---- Dataset excerpt
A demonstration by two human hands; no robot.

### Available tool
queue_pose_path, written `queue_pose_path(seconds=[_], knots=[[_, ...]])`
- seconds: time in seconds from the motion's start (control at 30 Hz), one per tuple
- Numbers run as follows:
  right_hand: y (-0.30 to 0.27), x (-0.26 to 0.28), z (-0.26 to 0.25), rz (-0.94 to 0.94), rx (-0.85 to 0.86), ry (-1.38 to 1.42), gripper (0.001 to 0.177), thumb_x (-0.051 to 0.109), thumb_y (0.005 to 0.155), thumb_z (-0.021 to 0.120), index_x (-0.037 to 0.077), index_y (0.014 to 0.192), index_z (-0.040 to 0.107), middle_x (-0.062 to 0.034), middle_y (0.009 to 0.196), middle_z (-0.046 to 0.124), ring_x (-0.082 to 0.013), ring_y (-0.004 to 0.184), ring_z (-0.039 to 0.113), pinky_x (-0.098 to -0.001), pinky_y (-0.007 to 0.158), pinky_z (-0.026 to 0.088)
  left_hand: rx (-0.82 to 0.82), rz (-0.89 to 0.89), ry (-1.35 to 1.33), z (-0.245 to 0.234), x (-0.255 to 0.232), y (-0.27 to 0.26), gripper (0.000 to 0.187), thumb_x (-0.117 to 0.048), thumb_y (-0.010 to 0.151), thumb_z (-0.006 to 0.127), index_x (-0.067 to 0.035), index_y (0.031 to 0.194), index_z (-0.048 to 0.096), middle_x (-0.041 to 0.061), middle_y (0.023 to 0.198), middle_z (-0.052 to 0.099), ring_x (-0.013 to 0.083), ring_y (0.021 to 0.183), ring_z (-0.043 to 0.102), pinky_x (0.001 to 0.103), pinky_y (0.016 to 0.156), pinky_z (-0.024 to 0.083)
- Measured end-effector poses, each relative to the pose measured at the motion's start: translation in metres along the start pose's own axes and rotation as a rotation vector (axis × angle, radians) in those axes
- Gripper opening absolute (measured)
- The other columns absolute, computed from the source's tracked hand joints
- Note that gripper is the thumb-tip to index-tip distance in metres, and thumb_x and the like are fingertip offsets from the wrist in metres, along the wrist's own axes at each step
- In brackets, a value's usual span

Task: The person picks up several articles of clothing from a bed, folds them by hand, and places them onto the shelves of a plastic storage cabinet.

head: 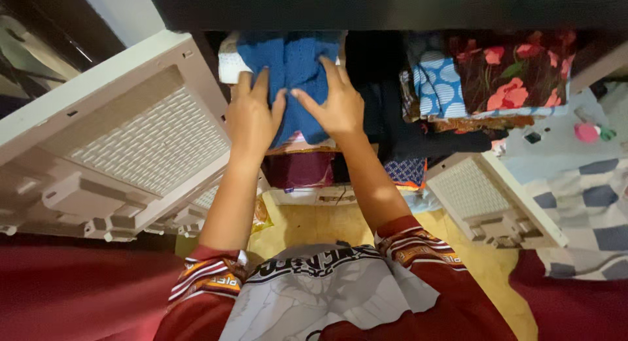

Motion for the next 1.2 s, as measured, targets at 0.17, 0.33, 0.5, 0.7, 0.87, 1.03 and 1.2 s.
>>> queue_pose_path(seconds=[0.17,0.33,0.5,0.7,0.87,1.03,1.2], knots=[[0.003,-0.001,0.018,0.011,0.021,0.057,0.039,0.023,0.094,0.072,0.002,0.126,0.066,-0.0248,0.102,0.070,-0.0452,0.092,0.070,-0.0470,0.078,0.057,0.046,0.043,-0.120,-0.004,0.005,0.007,0.028,-0.015,0.098,0.069,-0.003,0.124,0.071,0.019,0.111,0.066,0.0398,0.096,0.068,0.047,0.082,0.055],[0.024,-0.004,0.009,-0.088,-0.161,0.214,0.017,0.014,0.100,0.066,0.003,0.113,0.069,-0.0217,0.101,0.072,-0.0412,0.094,0.074,-0.0431,0.081,0.059,-0.266,0.148,-0.158,-0.021,0.017,0.029,0.024,-0.011,0.105,0.065,-0.001,0.127,0.069,0.022,0.124,0.065,0.0391,0.105,0.067,0.044,0.088,0.057],[0.046,-0.028,0.041,-0.082,-0.224,0.026,0.016,0.018,0.097,0.065,0.004,0.103,0.070,-0.0216,0.096,0.072,-0.0433,0.088,0.072,-0.0481,0.077,0.057,-0.180,0.055,0.174,0.019,0.044,0.048,0.023,-0.024,0.102,0.066,-0.005,0.113,0.072,0.024,0.115,0.068,0.0418,0.094,0.069,0.049,0.076,0.056],[0.035,-0.068,0.075,0.017,0.007,-0.013,0.028,0.028,0.102,0.058,0.003,0.100,0.068,-0.0232,0.103,0.072,-0.0472,0.087,0.068,-0.0557,0.075,0.053,0.165,-0.146,0.219,0.066,0.075,0.043,0.048,-0.038,0.098,0.059,0.004,0.121,0.066,0.032,0.108,0.066,0.0491,0.088,0.068,0.055,0.077,0.055],[0.031,-0.081,0.074,0.076,0.064,-0.028,0.029,0.031,0.103,0.060,0.004,0.107,0.069,-0.0265,0.091,0.070,-0.0466,0.086,0.068,-0.0539,0.075,0.054,0.214,-0.212,0.151,0.067,0.074,0.036,0.053,-0.038,0.096,0.057,0.006,0.125,0.062,0.036,0.112,0.064,0.0523,0.092,0.067,0.056,0.081,0.054],[0.040,-0.076,0.064,0.256,0.157,0.386,0.048,0.040,0.094,0.073,-0.003,0.111,0.063,-0.0175,0.088,0.073,-0.0290,0.080,0.075,-0.0392,0.072,0.059,0.247,-0.258,0.106,0.064,0.076,0.034,0.051,-0.037,0.099,0.055,0.006,0.127,0.061,0.033,0.119,0.064,0.0513,0.097,0.068,0.055,0.086,0.054],[0.038,-0.018,0.040,-0.262,0.038,0.407,0.054,0.025,0.085,0.085,-0.011,0.119,0.064,-0.0215,0.108,0.069,-0.0280,0.095,0.071,-0.0375,0.082,0.058,0.267,-0.286,0.116,0.062,0.076,0.031,0.059,-0.040,0.099,0.054,0.006,0.136,0.055,0.034,0.126,0.061,0.0506,0.102,0.067,0.054,0.089,0.052]])
Point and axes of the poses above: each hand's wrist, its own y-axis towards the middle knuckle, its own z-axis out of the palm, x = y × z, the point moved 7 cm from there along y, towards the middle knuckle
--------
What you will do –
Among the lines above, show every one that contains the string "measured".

Solution to the exercise –
- Measured end-effector poses, each relative to the pose measured at the motion's start: translation in metres along the start pose's own axes and rotation as a rotation vector (axis × angle, radians) in those axes
- Gripper opening absolute (measured)
Motion for the next 1.2 s, as measured, targets at 0.17, 0.33, 0.5, 0.7, 0.87, 1.03 and 1.2 s.

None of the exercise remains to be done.